▶ _Provided material_
┄┄┄┄┄┄
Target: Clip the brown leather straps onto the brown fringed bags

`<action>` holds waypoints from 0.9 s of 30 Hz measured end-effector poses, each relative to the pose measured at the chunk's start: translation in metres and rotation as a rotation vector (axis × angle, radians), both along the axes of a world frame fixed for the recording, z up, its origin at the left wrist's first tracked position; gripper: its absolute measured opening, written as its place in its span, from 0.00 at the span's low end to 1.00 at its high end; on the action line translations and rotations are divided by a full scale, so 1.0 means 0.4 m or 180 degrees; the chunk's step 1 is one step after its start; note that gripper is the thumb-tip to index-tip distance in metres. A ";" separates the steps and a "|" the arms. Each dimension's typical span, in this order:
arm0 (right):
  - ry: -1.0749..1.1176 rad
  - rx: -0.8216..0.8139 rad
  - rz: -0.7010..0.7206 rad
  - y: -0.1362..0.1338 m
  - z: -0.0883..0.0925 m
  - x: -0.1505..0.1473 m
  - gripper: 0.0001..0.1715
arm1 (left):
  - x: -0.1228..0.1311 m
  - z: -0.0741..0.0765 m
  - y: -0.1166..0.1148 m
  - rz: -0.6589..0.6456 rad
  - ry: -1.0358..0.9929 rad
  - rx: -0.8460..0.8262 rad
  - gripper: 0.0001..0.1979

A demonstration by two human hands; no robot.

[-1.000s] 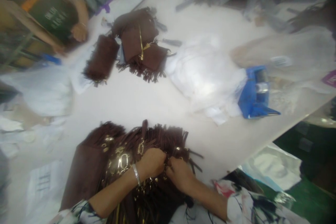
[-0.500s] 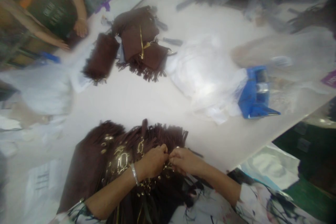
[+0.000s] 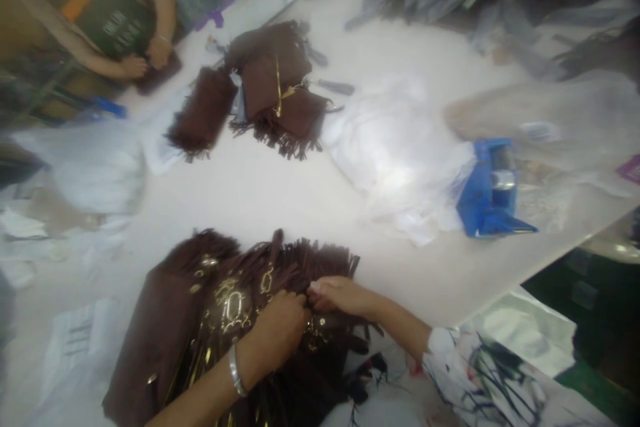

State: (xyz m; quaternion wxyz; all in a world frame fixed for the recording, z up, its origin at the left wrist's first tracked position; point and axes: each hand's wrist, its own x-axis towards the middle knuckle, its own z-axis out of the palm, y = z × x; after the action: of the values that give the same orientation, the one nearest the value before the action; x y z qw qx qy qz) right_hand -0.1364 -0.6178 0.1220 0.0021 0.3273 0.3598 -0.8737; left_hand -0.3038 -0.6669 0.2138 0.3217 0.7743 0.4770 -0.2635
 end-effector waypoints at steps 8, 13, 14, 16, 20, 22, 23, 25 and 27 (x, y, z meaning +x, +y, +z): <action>0.0436 -0.0961 0.0291 -0.008 0.086 -0.128 0.40 | 0.007 -0.042 -0.051 0.0446 -0.0218 0.0307 0.12; -0.0068 -0.1024 0.0537 -0.018 0.105 -0.183 0.39 | 0.008 0.053 -0.093 0.1170 -0.0933 0.0851 0.11; -0.0074 -0.1068 0.0590 -0.019 0.099 -0.186 0.39 | 0.000 0.088 -0.114 0.1455 -0.1177 0.1055 0.11; -0.0038 -0.1233 0.0646 -0.016 0.081 -0.190 0.39 | -0.032 0.154 -0.172 0.2255 -0.1540 0.1553 0.12; -0.0417 -0.1148 0.0696 -0.010 0.064 -0.206 0.38 | -0.165 0.187 -0.317 0.4497 -0.1063 0.2809 0.14; -0.0522 -0.0980 0.0728 -0.016 0.078 -0.226 0.37 | -0.241 0.142 -0.371 0.4967 -0.0663 0.3001 0.14; -0.0508 -0.0908 0.0749 -0.021 0.090 -0.236 0.36 | -0.272 0.111 -0.388 0.4995 -0.0574 0.2932 0.15; -0.0431 -0.0740 0.0800 -0.034 0.120 -0.254 0.30 | -0.312 0.045 -0.406 0.4879 -0.0512 0.2685 0.16; -0.0349 -0.0539 0.0842 -0.047 0.149 -0.263 0.23 | -0.324 -0.006 -0.410 0.4738 -0.0518 0.2554 0.17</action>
State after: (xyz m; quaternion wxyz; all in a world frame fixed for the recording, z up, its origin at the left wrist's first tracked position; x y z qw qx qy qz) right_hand -0.2417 -0.6368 0.1818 0.1644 0.3228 0.3242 -0.8739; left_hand -0.4335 -0.8308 0.2115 0.1454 0.3307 0.8948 0.2624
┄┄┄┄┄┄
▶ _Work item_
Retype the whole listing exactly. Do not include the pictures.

▶ _Result of this task_
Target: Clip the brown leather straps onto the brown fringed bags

`<action>` holds waypoints from 0.9 s of 30 Hz measured end-effector poses, each relative to the pose measured at the chunk's start: translation in metres and rotation as a rotation vector (axis × angle, radians), both along the axes of a world frame fixed for the recording, z up, its origin at the left wrist's first tracked position; gripper: its absolute measured opening, written as its place in its span, from 0.00 at the span's low end to 1.00 at its high end; on the action line translations and rotations are divided by a full scale, so 1.0 means 0.4 m or 180 degrees; the chunk's step 1 is one step after its start; note that gripper is the thumb-tip to index-tip distance in metres. A ";" separates the steps and a "|" the arms. Each dimension's typical span, in this order:
arm0 (right):
  - ry: -1.0749..1.1176 rad
  - rx: -0.8216..0.8139 rad
  - rz: -0.7010..0.7206 rad
  - y: -0.1362..0.1338 m
  - z: -0.0883..0.0925 m
  - x: -0.1505..0.1473 m
  - gripper: 0.0001..0.1715
arm1 (left):
  - x: -0.1228..0.1311 m
  - z: -0.0741..0.0765 m
  - y: -0.1166..0.1148 m
  - rz: -0.6589..0.6456 rad
  - ry: -1.0358..0.9929 rad
  - rx: -0.8460..0.8262 rad
  - gripper: 0.0001..0.1979

A demonstration by two human hands; no robot.

[-1.000s] 
[-0.500s] 
[+0.000s] 

State: (xyz m; quaternion wxyz; all in a world frame fixed for the recording, z up, its origin at the left wrist's first tracked position; point and axes: each hand's wrist, its own x-axis towards the middle knuckle, its own z-axis out of the palm, y = z × x; after the action: of the values that give the same orientation, the one nearest the value before the action; x y z qw qx qy qz) right_hand -0.1364 -0.6178 0.1220 0.0021 0.3273 0.3598 -0.8737; left_hand -0.3038 -0.6669 0.2138 0.3217 0.7743 0.4770 -0.2635
 end-effector waypoints at steps 8, 13, 14, 16, 20, 22, 23, 25 and 27 (x, y, z meaning +x, +y, +z): <action>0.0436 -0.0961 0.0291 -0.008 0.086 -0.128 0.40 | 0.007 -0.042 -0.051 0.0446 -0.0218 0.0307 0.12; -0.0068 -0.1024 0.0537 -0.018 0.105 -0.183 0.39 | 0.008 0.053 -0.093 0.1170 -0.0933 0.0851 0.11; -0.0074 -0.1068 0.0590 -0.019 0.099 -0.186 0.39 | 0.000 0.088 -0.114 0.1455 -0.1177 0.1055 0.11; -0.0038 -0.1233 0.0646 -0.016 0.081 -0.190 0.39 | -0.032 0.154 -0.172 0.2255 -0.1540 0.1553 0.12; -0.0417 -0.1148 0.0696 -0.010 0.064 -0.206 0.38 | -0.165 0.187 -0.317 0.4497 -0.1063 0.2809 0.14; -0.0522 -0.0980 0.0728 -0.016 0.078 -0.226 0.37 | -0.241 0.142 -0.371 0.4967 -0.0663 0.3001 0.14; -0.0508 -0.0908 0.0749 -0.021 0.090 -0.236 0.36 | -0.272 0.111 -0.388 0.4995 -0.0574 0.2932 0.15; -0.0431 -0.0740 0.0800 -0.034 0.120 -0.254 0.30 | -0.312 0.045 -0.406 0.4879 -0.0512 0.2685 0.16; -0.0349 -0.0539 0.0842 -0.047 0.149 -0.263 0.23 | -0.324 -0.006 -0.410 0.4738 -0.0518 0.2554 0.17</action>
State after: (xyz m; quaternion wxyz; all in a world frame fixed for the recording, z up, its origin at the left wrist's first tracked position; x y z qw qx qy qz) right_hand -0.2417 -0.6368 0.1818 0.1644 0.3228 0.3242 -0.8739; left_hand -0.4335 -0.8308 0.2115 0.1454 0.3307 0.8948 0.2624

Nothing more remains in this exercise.